Wordfence has published a security advisory about a severe unauthenticated stored Cross-Site Scripting vulnerability in the Limit Login Attempts plugin, which is active on more than 600,000 WordPress sites.
The security issue was discovered by Wordfence security researcher Marco Wotschka in January 2023. It was submitted to the WordPress Plugin Security Team, which acknowledged receipt of the report nearly two months later on March 24, 2023.
“This can be leveraged by unauthenticated attackers to facilitate a site takeover by injecting malicious JavaScript into the database of an affected site that may execute when a site administrator accesses the logging page,” Wotschka said.

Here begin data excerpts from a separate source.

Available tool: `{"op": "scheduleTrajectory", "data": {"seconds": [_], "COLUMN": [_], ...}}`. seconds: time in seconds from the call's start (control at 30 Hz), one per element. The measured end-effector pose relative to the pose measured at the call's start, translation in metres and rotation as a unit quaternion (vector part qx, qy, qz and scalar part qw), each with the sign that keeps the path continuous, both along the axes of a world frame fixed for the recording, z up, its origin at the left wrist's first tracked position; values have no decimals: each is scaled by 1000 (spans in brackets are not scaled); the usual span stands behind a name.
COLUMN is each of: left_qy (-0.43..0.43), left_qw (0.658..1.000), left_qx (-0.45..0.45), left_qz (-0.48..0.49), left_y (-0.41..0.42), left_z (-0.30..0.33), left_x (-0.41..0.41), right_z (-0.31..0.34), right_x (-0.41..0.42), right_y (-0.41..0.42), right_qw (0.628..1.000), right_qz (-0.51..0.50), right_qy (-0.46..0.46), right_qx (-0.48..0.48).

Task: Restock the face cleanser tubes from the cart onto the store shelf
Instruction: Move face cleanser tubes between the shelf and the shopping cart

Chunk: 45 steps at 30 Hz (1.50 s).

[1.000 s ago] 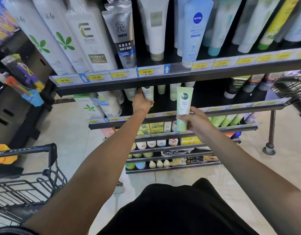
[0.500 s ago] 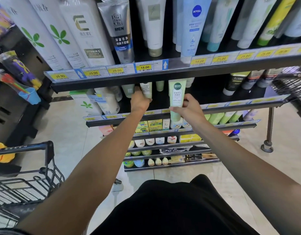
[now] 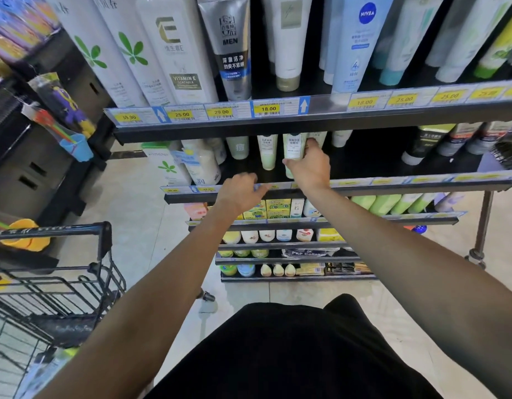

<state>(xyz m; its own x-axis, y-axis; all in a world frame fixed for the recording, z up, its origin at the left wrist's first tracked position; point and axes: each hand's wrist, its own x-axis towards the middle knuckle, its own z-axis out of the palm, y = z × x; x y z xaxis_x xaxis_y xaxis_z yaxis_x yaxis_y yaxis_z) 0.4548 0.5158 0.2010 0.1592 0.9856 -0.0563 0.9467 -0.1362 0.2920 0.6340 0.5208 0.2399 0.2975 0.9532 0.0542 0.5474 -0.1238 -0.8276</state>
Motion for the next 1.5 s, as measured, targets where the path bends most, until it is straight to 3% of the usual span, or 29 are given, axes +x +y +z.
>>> {"op": "scheduleTrajectory", "data": {"seconds": [0.23,0.4,1.07,1.27,1.5], "left_qy": [25,18,10,16,-22], "left_qw": [1000,1000,1000,1000,1000], "left_qx": [-1,19,17,-14,11], "left_qz": [-18,-9,-2,-9,-5], "left_y": [5,5,7,2,-39], "left_z": [-4,-10,-11,2,33], "left_x": [-11,-11,-11,-9,-13], "right_z": [-9,-9,-21,-6,21], "right_x": [0,-1,-7,-2,-1], "right_y": [14,15,33,6,-47], "right_qw": [999,995,996,995,973], "right_qz": [1,-16,-18,11,145], "right_qy": [-7,-67,-56,-86,-177], "right_qx": [-41,-65,-67,-54,-32]}}
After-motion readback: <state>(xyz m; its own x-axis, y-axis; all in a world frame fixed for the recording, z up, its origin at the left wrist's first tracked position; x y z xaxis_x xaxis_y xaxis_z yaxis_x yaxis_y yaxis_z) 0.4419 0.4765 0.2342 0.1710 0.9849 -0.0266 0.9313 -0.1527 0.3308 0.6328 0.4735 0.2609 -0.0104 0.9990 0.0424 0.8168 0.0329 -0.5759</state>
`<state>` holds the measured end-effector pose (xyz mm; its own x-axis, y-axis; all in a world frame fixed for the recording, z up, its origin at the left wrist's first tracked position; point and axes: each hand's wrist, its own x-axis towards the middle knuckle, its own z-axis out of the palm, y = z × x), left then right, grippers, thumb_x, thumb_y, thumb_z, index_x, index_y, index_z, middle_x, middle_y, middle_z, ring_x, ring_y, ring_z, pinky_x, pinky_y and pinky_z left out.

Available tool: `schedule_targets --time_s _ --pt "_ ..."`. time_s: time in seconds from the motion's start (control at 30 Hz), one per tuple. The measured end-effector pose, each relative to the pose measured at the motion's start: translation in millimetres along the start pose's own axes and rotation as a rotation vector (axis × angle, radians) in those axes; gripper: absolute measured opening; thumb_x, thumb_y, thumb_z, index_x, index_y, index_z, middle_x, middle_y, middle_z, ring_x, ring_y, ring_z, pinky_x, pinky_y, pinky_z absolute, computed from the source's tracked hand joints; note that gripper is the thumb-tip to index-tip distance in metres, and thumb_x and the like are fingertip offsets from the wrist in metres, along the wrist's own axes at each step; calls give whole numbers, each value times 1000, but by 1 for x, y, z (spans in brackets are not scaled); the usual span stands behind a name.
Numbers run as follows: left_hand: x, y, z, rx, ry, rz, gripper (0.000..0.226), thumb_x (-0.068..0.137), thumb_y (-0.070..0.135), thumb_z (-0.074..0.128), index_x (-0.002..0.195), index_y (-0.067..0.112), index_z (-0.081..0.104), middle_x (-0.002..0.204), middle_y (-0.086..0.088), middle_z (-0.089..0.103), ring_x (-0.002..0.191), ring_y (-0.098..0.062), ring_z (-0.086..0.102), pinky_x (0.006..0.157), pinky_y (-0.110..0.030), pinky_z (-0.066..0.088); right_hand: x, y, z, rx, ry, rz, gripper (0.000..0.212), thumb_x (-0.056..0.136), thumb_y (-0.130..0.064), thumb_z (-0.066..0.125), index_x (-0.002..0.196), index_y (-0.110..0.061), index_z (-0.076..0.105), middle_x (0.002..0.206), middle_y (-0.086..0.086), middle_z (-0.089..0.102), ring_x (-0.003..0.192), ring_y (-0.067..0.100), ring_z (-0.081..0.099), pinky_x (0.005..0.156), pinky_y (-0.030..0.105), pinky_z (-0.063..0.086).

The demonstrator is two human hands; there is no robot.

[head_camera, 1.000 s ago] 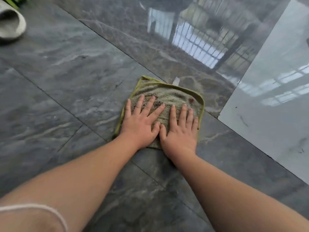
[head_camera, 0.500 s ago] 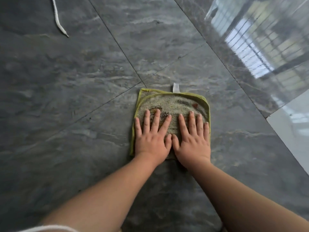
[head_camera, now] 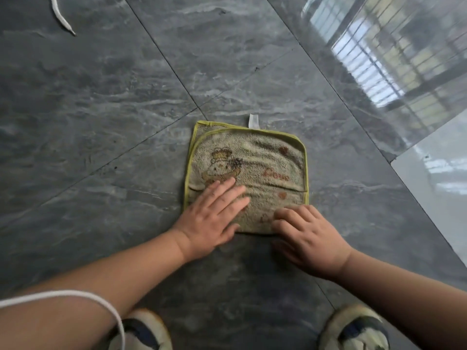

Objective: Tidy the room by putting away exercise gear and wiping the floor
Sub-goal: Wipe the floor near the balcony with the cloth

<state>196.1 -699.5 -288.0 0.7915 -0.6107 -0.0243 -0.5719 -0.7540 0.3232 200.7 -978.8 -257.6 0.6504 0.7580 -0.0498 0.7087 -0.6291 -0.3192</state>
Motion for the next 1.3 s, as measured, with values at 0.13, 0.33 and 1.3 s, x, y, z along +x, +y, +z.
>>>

Version 1.7.2 of the plugin patches the vulnerability. It was released on April 4 with a note in the changelog that simply says “Security fixes.” Version 1.7.1 and previous versions remain vulnerable.
In August 2021, the plugin had more than 900,000 active users, and more than 2 million in 2018, but seems to be dying a slow death and is no longer maintained, as it hasn’t been updated in years.
Wordfence has more details in the advisory on how the plugin might be exploited and advises users update immediately.
Calling this a severe vulnerability is quite an overstatement, which unfortunately isn’t uncommon coming from Wordfence. We publicly warned about this vulnerability in March 2018. If it was a severe issue, it would have been widely exploited by now and Wordfence would have already known about it, but that wasn’t the case.